START Extracted records
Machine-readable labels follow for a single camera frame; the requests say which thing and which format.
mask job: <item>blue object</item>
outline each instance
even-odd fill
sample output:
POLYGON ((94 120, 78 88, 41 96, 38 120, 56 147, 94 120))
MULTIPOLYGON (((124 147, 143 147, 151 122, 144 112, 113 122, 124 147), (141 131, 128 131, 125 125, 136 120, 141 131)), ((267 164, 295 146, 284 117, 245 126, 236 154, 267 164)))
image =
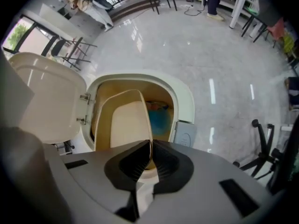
END Extracted records
> [What the task asks]: Give again, word for word, the lines of the listing, starting at its first line and ending with the line containing "POLYGON ((94 120, 78".

> [Expected answer]:
Machine-readable labels follow for a single camera frame; the requests say which thing and which format.
mask job: <item>blue object</item>
outline each instance
even-odd fill
sample output:
POLYGON ((94 120, 78 88, 41 96, 38 120, 56 147, 94 120))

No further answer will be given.